> Work item
Which lines of the records below contain the string "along"? Report each of them.

> The data
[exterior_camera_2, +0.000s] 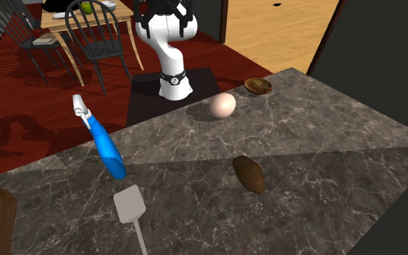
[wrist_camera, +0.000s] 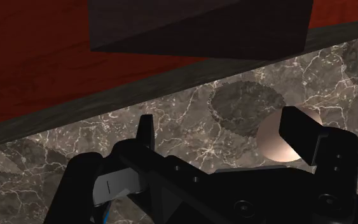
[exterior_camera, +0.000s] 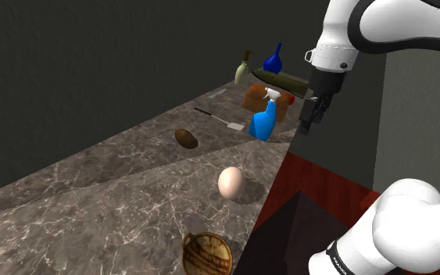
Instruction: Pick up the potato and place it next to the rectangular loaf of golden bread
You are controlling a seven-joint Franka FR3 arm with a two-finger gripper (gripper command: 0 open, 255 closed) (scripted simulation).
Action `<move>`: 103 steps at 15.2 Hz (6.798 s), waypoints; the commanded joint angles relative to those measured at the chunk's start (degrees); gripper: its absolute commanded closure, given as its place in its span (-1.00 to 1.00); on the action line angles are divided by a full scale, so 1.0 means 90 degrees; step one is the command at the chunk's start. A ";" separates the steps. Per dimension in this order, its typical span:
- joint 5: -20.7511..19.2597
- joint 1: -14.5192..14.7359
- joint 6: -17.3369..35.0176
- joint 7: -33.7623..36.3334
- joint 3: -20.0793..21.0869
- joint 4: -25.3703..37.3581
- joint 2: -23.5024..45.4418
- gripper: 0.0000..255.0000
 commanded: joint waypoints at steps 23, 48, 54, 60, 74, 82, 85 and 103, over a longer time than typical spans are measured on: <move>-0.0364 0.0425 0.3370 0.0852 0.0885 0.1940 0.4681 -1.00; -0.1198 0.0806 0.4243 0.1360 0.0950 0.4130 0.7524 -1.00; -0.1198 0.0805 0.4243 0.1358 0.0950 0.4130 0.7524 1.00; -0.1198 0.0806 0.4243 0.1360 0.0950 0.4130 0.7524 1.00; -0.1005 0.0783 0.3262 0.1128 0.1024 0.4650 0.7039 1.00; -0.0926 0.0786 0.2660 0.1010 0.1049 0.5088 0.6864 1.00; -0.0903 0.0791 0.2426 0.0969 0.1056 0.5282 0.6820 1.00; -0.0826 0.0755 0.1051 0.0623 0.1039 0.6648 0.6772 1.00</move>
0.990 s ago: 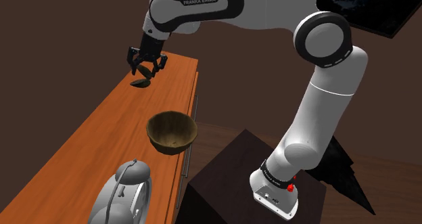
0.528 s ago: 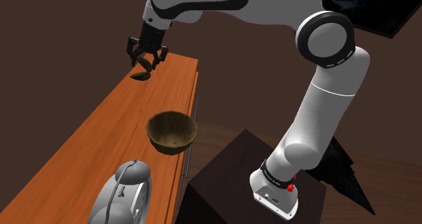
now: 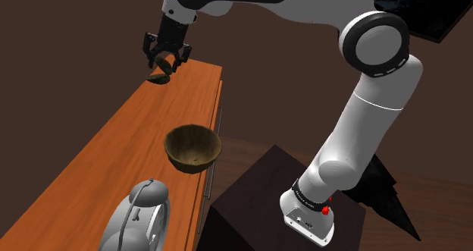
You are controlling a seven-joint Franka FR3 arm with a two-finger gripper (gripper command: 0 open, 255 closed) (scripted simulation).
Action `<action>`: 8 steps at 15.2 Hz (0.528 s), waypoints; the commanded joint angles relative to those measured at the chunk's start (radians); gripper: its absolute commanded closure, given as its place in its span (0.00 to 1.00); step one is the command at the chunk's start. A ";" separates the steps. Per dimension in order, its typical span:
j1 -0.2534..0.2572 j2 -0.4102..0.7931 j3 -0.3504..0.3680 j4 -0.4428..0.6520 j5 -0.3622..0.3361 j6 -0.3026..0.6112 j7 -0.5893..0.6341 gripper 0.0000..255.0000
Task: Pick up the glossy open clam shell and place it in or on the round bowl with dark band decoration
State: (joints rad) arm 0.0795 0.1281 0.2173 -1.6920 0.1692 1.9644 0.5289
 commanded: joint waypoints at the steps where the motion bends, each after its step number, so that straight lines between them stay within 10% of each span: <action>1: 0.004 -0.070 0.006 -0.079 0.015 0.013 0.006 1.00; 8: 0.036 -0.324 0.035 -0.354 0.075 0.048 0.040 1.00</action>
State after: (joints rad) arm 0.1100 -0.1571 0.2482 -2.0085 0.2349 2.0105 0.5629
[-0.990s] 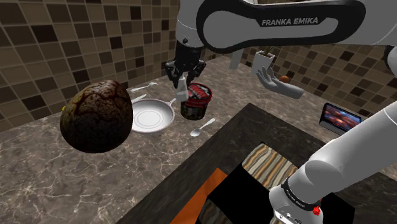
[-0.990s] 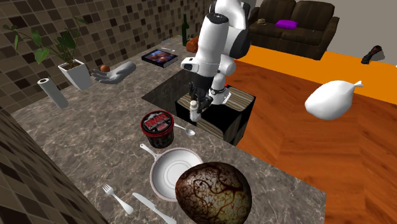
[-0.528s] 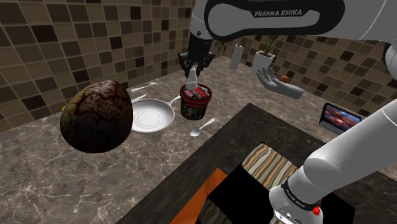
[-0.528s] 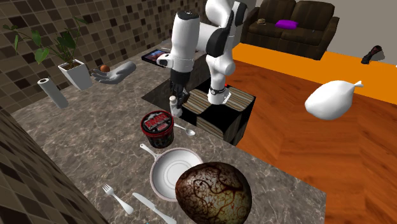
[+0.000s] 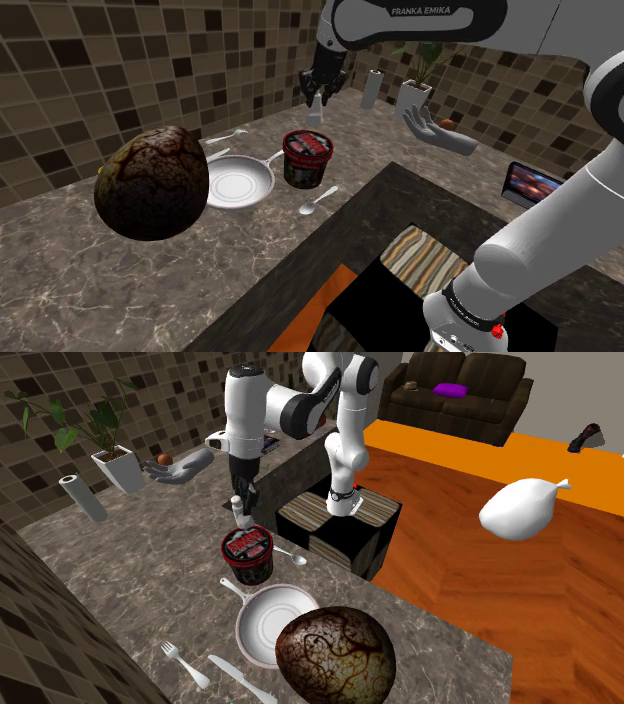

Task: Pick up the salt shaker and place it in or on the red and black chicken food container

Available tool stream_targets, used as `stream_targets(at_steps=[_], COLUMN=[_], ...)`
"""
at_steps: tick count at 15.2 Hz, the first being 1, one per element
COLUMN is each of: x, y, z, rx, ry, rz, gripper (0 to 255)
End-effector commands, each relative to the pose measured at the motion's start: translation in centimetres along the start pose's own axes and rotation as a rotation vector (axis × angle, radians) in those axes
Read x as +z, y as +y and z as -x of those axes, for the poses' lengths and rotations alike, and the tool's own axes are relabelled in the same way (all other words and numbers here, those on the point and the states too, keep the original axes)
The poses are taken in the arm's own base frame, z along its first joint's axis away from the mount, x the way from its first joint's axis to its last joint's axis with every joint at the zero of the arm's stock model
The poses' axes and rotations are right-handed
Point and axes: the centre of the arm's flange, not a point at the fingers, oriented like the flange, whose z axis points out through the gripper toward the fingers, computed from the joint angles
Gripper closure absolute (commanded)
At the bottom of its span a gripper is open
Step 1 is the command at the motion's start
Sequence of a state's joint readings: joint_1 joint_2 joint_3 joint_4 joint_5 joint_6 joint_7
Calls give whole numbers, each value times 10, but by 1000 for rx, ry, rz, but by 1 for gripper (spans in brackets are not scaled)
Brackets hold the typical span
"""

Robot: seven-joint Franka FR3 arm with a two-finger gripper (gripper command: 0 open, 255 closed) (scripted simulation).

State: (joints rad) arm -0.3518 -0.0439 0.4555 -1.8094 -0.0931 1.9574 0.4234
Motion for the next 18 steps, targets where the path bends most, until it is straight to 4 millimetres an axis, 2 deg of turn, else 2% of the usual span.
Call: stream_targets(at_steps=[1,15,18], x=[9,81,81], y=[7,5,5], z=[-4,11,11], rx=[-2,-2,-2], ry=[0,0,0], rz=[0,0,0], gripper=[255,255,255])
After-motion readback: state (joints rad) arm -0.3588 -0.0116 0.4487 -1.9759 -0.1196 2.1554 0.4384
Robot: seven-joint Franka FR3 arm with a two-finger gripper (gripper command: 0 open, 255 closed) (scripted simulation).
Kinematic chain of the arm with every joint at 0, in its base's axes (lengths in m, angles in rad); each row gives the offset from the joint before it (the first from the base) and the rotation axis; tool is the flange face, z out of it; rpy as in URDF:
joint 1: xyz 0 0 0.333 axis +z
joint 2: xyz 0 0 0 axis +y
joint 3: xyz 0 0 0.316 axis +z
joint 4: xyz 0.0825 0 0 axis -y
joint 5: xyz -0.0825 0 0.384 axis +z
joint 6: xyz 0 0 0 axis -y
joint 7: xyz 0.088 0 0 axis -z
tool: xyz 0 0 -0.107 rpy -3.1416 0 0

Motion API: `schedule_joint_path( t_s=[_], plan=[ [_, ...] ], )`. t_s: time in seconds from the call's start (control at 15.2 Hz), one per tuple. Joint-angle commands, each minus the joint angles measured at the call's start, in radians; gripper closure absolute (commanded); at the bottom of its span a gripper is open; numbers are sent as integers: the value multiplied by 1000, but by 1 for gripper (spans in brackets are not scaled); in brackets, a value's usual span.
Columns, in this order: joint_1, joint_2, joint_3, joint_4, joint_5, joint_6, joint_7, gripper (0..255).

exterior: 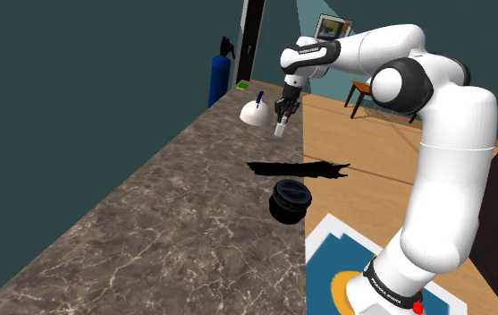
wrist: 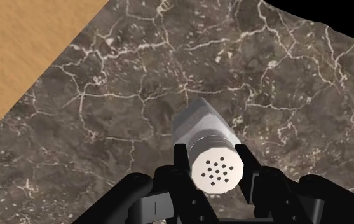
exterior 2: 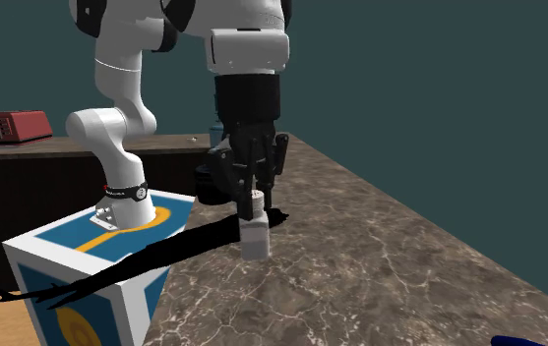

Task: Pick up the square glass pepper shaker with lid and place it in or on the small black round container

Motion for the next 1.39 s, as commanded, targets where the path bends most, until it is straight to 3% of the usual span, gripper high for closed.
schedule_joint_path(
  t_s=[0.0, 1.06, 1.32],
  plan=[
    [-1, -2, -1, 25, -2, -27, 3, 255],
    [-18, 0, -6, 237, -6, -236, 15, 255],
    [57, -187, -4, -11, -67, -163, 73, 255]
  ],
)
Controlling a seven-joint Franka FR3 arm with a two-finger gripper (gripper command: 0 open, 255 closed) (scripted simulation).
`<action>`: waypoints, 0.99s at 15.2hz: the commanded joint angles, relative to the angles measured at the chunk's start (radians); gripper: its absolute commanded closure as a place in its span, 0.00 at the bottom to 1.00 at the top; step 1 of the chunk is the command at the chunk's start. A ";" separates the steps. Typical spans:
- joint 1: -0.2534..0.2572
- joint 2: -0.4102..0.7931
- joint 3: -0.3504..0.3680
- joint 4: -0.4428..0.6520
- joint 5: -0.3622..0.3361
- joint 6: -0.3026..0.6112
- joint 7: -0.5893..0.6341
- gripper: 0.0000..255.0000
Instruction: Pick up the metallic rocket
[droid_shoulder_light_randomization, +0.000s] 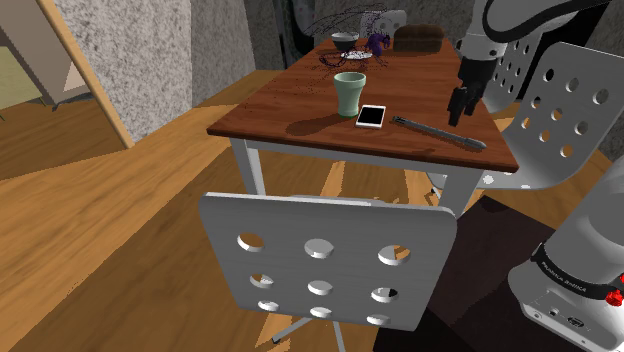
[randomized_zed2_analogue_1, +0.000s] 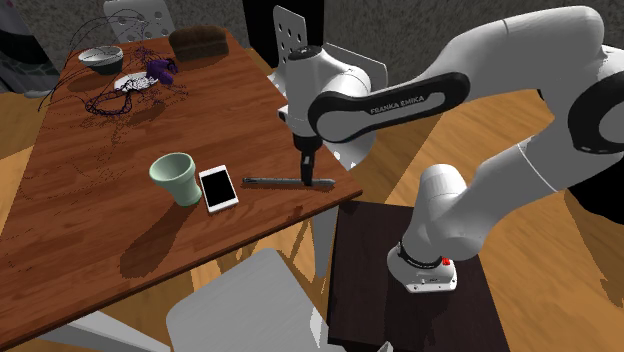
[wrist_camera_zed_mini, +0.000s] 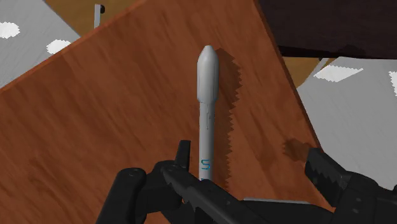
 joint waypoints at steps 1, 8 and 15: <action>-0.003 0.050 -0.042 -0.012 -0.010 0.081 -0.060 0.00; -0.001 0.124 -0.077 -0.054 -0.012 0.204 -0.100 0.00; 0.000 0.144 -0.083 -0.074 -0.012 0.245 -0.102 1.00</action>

> Response area
End-effector commands, each relative to the pose measured at the motion's start: translation in centimetres along the start pose's own axes and rotation as a rotation vector (axis × angle, radians) in those axes
The poses are taken in the arm's own base frame, z along its first joint's axis away from the mount, x the way from its first joint's axis to its last joint's axis with every joint at the zero of the arm's stock model

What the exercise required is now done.